How Helen Keller Learned

We know that there are different types of learners and different ways to learn, but the life of Helen Keller is an amazing example of creative instruction and how a ferocious desire to learn can break down barriers and take a student to great heights. Helen Keller (June 1880–June 1968) was a remarkable woman who overcame tremendous personal barriers to become a celebrated American author, political activist, and humanitarian.

Though she is remembered as being deaf, dumb, and blind, she actually was born with the ability to see and hear but lost those senses when she became ill and developed a very high fever when she was just 19 months old. She was closed off from the world except through her sense of touch, and her parents lost their ability to communicate with their daughter. Over time, she developed signs that she could use to “talk” with her family, but because she was so isolated her behavior became very unruly and unmanageable. Just imagine what it was like, how frustrating it was for her to be unable to see or hear the world around her, or to speak or hear the voices of her family.

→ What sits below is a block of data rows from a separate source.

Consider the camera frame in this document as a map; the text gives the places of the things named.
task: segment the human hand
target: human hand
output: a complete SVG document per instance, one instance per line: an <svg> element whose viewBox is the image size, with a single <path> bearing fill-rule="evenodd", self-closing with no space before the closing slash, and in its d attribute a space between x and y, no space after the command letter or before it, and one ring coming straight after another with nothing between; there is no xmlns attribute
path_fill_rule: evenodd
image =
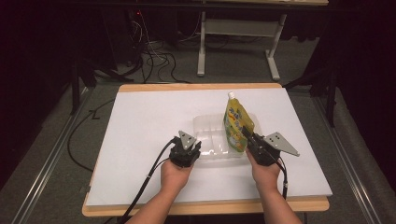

In 1886, Helen’s mother read a story by Charles Dickens about another deaf/blind woman named Laura Bridgman who was successfully taught to interact with the world. Helen was sent to Baltimore for an evaluation and then was referred to Alexander Graham Bell (the inventor of the telephone, shown with Helen in the photo here), who was working with deaf children at the time. Bell referred Helen to a special school for the blind and there was assigned to recent graduate, Anne Sullivan. Sullivan, who herself was visually impaired, began using a series of techniques to break down the walls that kept Helen so isolated within herself. Endlessly repeating a series of finger motions on the palms of the Helen’s hands (who was extremely frustrated by this exercise) and alternatively running cool water over her hands, Helen excitedly understood the connection between the fingertip touch on her palm and the cool liquid. Anne finally got through to her and Helen learned the idea/symbols for “water.” From there, Helen frantically demanded the names of all the familiar objects, and her world suddenly expanded. A 49-year relationship with Sullivan began.


Together, Anne and Helen moved to Massachusetts to receive schooling from the Perkins Institute for the Blind and then moved to New York to attend the Wright-Humason School for the Deaf and the Horace Mann School for the Deaf. In 1900 they returned to Massachusetts and Helen was admitted to Radcliffe College, where she became the first deaf/blind person to earn a Bachelor of Arts degree.

Helen’s education did not stop there. She was determined to communicate with others as conventionally as possible, to expand her reach to other people, so Anne Sullivan, still at her side, developed a technique where Helen could use her fingertips to touch Anne’s nose, mouth and throat to feel the different vibrations that different letters and words make. In this way, Helen learned to “hear” and use her own voice to communicate. Wanting to expand her experience even further, she was determined to understand music, and with the patient assistance of the Zoellner Quartet, a highly acclaimed chamber music group originally from Brooklyn, New York, Helen spent hours sitting near the group while they played, touching her fingertips to a nearby tabletop so she could feel the resonant vibrations. In this way, Helen learned about the different musical notes, how the notes worked together and combined with rhythm and pacing, allowing her to “hear” and understand chamber music.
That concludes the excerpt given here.